I guess we need to try. I see that kernel seems to leave a hole of 1 pointer between argv and envp specifically for us: http://lxr.free-electrons.com/source/fs/binfmt_elf.c#L297 But maybe it is used for something...

kcc commented 7 years ago

On linux x86_64 with glibc if I simply add

  __asan_poison_memory_region(&argv[argc], 8);

at the beginning of main(), I get the desired behavior (looks like).

We can't do it on 32-bit since __asan_poison_memory_region has 8-byte granularity. I am not at all sure about other libc implementations or other OSes -- will need to experiment.

Also, there is at least some evidence that argv[argc] is expected to be NULL (and hence should be accessible). http://publications.gbdirect.co.uk/c_book/chapter10/arguments_to_main.html

argv[argc] is a null pointer.

But I don't see it in the standard (e.g. in http://www.open-std.org/jtc1/sc22/wg14/www/docs/n1256.pdf)

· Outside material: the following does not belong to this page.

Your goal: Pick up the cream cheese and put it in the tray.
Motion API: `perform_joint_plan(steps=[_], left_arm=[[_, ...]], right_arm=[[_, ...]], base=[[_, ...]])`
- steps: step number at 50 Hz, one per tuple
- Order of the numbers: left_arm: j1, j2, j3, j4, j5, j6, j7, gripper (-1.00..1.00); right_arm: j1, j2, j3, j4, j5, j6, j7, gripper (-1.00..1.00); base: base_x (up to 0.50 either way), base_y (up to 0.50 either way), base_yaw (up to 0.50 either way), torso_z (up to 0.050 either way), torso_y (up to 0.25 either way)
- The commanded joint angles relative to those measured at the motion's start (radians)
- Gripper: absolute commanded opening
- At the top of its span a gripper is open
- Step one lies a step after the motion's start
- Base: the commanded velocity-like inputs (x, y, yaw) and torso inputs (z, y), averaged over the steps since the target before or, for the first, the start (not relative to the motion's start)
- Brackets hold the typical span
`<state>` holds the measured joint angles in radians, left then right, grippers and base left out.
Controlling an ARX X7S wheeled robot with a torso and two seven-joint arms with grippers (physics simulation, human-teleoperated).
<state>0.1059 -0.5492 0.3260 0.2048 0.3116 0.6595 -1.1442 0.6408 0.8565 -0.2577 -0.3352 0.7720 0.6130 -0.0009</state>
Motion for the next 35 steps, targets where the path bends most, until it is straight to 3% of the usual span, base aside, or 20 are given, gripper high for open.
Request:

dvyukov commented 7 years ago

Unfortunately C++ states that:

3.6.1/2
... The value of argv[argc] shall be 0.
mrigger commented 7 years ago

I found that it is defined for C (see 5.1.2.2.1.2):

argv[argc] shall be a null pointer

Also real-world code seems to rely on checks like this one (e.g., see here):

// Exit if no argument is passed
if(argv[1] == NULL)
{
    return 0;
}
yugr commented 7 years ago

Interposing argv in main may work in most cases.

morehouse commented 6 years ago

Another possible fix is to have a special case logic in asan instrumentation pass to copy argv at the very beginning of main into a separate buffer. This should work, but I am not sure if it's worth the effort.

We did this for byval arguments already. Maybe we can re-use the machinery for this.